A professora de um aprendiz com surdez, que frequenta uma sala regular em escola inclusiva e é acompanhado em Atendimento Educacional Especializado (AEE) no contraturno, adota sempre os mesmos mecanismos de avaliação e correção nas provas escritas de língua portuguesa para todos os alunos, aqueles com surdez e aqueles ouvintes, buscando proceder de maneira igual com todos e evitando ação ou omissão que dispense um tratamento discriminatório. Na situação apresentada, a professora demonstra que:
- A)Desrespeita as especificidades envolvidas na aprendizagem de uma segunda língua.
Certa: a correção padronizada ignora que o português, para o aluno surdo, é aprendido como segunda língua e exige critérios específicos.
- B)Resguarda a coerência entre as propostas da educação inclusiva e a sua prática pedagógica.
Errada: a prática não é coerente com a educação inclusiva, porque igualdade de tratamento não significa desconsiderar necessidades linguísticas distintas.
- C)Desabona o preconceito no atendimento às necessidades educacionais especiais dos surdos.
Errada: a atitude não combate o preconceito educacional, pois acaba reforçando uma lógica que penaliza diferenças próprias da surdez.
- D)Prioriza, na prática avaliativa, os aspectos semânticos da aprendizagem da língua portuguesa.
Errada: o problema não é priorização semântica, mas a ausência de adequação dos critérios avaliativos à realidade bilíngue do aluno.

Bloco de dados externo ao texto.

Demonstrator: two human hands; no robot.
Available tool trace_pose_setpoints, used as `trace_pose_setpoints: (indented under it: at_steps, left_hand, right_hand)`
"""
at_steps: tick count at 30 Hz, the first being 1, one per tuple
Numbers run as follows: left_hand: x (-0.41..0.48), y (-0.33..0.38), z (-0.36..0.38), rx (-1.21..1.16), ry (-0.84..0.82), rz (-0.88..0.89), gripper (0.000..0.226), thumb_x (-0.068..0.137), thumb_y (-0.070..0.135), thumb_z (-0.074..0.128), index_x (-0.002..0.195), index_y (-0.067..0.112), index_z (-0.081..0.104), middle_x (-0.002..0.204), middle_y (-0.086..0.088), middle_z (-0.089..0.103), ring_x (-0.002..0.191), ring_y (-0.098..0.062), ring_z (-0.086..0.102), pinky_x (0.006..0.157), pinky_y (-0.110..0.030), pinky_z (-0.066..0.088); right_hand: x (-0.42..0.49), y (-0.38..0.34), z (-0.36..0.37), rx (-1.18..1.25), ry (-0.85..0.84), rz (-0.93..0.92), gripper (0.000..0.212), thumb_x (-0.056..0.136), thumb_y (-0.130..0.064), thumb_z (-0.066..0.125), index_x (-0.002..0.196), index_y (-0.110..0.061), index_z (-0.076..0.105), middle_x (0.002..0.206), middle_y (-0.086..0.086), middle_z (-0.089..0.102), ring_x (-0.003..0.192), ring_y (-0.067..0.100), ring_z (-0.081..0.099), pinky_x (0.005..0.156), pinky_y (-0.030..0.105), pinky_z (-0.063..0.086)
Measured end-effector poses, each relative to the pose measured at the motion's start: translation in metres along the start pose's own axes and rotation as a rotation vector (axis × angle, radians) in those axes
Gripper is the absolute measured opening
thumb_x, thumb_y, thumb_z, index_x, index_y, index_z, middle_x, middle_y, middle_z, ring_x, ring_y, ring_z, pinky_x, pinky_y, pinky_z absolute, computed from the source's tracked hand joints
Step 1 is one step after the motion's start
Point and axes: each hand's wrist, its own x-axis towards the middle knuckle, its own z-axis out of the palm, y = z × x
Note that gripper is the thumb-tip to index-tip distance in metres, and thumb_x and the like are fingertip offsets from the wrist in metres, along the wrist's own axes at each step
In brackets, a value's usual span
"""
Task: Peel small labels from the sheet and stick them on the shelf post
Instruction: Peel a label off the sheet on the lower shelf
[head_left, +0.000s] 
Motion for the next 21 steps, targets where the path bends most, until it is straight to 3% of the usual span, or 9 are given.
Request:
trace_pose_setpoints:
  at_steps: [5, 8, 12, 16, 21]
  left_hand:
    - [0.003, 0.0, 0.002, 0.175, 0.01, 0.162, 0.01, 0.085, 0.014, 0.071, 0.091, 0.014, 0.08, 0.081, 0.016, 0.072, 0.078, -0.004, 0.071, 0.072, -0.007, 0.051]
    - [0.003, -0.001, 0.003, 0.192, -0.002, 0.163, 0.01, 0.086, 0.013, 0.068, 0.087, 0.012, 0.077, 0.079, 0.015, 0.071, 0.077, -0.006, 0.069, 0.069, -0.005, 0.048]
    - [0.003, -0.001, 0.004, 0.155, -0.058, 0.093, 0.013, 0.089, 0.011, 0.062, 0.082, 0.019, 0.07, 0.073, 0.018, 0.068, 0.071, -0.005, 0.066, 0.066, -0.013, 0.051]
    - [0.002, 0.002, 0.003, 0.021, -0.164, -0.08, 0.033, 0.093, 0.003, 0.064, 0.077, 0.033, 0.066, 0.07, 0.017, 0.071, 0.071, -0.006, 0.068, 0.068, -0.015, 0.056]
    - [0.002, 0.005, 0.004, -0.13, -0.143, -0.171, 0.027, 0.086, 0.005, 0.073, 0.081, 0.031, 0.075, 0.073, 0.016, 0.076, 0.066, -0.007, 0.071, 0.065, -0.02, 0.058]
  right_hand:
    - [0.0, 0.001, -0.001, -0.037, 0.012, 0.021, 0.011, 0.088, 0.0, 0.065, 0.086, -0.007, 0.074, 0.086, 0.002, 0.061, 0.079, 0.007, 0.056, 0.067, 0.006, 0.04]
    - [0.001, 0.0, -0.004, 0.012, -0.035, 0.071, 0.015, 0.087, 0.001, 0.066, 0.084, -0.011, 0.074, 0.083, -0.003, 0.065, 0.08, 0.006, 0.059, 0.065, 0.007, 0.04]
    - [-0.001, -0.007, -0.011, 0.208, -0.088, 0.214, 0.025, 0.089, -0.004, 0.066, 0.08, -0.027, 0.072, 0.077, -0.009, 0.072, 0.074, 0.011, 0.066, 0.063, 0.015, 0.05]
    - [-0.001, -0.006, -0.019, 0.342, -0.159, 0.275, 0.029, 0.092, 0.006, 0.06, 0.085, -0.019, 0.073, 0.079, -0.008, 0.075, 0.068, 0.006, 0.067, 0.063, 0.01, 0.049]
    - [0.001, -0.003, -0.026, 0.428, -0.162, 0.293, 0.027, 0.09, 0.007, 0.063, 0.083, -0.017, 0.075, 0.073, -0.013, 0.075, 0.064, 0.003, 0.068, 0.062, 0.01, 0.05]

- E)Reconhece as peculiaridades linguísticas evidenciadas no aspecto formal da língua portuguesa.
Errada: reconhecer peculiaridades linguísticas exigiria justamente adaptar a correção, o que não ocorre no enunciado.
Gabarito: A
Em inclusão, tratar todo mundo exatamente igual nem sempre é o mais justo. Para o estudante com surdez, a aprendizagem da língua portuguesa escrita costuma ocorrer como segunda língua, enquanto a Libras é, em regra, a primeira língua de escolarização. Por isso, a avaliação precisa considerar essas especificidades, inclusive na correção de produções escritas, para não transformar diferença linguística em erro pedagógico. A questão mostra uma professora que aplica os mesmos critérios de correção para alunos ouvintes e surdos, sem adaptar a avaliação. Isso desconsidera que o surdo pode estruturar o português escrito com marcas da Libras e que isso não deve ser tratado automaticamente como falha de conteúdo. O foco deve ser verificar compreensão, progressos e objetivos compatíveis com seu percurso bilíngue. Esse entendimento conversa com a perspectiva da educação bilíngue e inclusiva prevista na Lei Brasileira de Inclusão (Lei 13.146/2015), na LDB e no Decreto 5.626/2005, que reforçam o atendimento educacional adequado às necessidades linguísticas do aluno surdo. Em provas, a banca costuma cobrar essa ideia: igualdade formal não basta quando ela apaga diferenças reais. Por isso, o gabarito é a letra A: a postura da professora desrespeita as especificidades envolvidas na aprendizagem de uma segunda língua. Em vez de corrigir como se o processo do aluno surdo fosse idêntico ao do ouvinte, ela deveria adotar critérios compatíveis com sua experiência linguística.